• [TRY IT]
When you reach the line containing "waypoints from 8" in the records below, start copying exactly, and stop once you have copied the line containing "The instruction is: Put".

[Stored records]
--------------------------------

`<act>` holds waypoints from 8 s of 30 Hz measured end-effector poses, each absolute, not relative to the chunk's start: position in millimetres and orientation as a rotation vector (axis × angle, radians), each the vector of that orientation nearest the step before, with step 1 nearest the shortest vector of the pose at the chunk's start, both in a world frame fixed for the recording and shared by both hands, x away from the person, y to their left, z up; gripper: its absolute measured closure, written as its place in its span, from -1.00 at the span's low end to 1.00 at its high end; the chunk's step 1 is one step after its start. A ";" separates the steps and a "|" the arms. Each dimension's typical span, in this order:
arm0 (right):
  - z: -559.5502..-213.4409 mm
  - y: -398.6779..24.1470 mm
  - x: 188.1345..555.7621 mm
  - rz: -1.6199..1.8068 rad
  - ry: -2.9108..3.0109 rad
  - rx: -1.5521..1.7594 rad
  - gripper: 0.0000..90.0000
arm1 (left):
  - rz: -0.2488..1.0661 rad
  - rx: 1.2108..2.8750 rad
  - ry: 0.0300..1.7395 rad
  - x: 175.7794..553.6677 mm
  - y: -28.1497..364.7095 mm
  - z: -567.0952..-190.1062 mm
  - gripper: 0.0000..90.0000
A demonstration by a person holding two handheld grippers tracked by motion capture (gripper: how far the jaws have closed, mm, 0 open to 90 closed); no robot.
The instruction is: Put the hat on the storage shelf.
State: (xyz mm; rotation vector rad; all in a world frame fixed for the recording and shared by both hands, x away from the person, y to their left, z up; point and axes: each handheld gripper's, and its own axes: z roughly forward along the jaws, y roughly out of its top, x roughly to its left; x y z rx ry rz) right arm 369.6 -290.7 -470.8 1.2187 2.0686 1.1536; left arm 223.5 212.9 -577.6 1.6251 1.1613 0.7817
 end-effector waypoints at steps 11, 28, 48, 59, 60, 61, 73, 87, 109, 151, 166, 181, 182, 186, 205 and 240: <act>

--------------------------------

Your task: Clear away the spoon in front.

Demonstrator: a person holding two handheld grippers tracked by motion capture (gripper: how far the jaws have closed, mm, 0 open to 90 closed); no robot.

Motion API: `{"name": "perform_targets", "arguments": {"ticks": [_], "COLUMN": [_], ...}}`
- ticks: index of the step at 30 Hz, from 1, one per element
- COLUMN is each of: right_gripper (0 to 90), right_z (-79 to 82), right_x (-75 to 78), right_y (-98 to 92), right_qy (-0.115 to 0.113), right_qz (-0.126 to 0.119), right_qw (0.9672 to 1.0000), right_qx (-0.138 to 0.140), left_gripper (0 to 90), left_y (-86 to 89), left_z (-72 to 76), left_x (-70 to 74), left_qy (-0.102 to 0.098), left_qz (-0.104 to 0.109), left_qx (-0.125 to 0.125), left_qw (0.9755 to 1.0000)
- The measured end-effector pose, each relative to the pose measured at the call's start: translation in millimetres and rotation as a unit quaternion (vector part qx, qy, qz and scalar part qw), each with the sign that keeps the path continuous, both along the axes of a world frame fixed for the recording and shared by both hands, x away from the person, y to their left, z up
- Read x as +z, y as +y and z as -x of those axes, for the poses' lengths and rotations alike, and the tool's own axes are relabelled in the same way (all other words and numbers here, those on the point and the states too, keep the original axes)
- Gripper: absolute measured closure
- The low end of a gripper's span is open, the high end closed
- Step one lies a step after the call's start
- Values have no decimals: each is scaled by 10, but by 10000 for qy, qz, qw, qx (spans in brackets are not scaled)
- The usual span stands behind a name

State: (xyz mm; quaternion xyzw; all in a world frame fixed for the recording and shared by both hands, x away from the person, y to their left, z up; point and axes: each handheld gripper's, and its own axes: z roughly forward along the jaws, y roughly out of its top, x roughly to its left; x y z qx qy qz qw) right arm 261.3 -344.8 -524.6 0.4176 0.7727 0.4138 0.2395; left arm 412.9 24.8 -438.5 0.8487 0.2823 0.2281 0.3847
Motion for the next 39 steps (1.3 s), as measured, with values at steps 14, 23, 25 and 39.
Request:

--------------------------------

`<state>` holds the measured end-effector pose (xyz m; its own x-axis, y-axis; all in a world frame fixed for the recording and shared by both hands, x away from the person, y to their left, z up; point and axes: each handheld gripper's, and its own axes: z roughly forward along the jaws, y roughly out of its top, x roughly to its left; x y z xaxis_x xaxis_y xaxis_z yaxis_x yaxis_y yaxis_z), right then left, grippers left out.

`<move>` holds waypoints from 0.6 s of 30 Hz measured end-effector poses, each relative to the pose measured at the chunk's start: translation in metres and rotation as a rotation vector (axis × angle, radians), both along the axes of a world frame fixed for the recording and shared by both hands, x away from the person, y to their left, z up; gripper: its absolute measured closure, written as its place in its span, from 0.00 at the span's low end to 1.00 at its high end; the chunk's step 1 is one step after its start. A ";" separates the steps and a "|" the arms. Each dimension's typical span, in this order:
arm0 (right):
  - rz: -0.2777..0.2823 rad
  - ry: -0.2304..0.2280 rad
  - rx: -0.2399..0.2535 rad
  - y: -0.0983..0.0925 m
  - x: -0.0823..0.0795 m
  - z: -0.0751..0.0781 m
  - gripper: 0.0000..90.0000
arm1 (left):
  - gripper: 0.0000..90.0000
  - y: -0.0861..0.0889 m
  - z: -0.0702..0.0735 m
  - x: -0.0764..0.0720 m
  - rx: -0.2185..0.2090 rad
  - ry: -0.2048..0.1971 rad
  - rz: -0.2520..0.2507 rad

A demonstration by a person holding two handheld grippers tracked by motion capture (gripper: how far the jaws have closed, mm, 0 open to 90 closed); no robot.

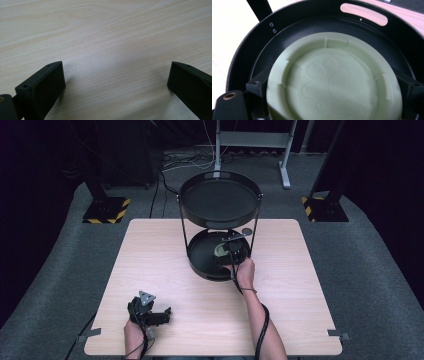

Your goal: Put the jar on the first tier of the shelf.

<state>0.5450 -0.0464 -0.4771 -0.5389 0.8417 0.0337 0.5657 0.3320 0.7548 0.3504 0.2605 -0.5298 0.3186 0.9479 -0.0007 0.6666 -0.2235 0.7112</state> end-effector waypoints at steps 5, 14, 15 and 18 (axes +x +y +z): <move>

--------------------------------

• [RESPONSE TO THE TASK]
`<act>` holds waypoints from 8 s of 30 Hz measured end-effector poses, each absolute, not relative to the chunk's start: position in millimetres and orientation as a rotation vector (axis × angle, radians), each the vector of that orientation nearest the step before, with step 1 nearest the shortest vector of the pose at the chunk's start, both in a world frame fixed for the recording and shared by both hands, x away from the person, y to their left, z up; gripper: its absolute measured closure, written as its place in its span, from -1.00 at the span's low end to 1.00 at its high end; the chunk's step 1 is one step after its start. A ";" separates the steps and a "|" the arms. Each dimension's typical span, in this order:
arm0 (right):
  - z: -559.5502..-213.4409 mm
  - y: -398.6779..24.1470 mm
  - x: 188.1345..555.7621 mm
  - rz: -1.6199..1.8068 rad
  - ry: -2.9108..3.0109 rad
  - rx: -1.5521..1.7594 rad
  - gripper: 0.0000..90.0000
arm1 (left):
  - rz: -0.2488..1.0661 rad
  - rx: 1.2108..2.8750 rad
  - ry: 0.0300..1.7395 rad
  - x: 175.7794..553.6677 mm
  - y: -28.1497..364.7095 mm
  - z: -567.0952..-190.1062 mm
  - gripper: 0.0000..90.0000
A demonstration by a person holding two handheld grippers tracked by motion capture (gripper: how far the jaws have closed, mm, 0 open to 90 closed); no robot.
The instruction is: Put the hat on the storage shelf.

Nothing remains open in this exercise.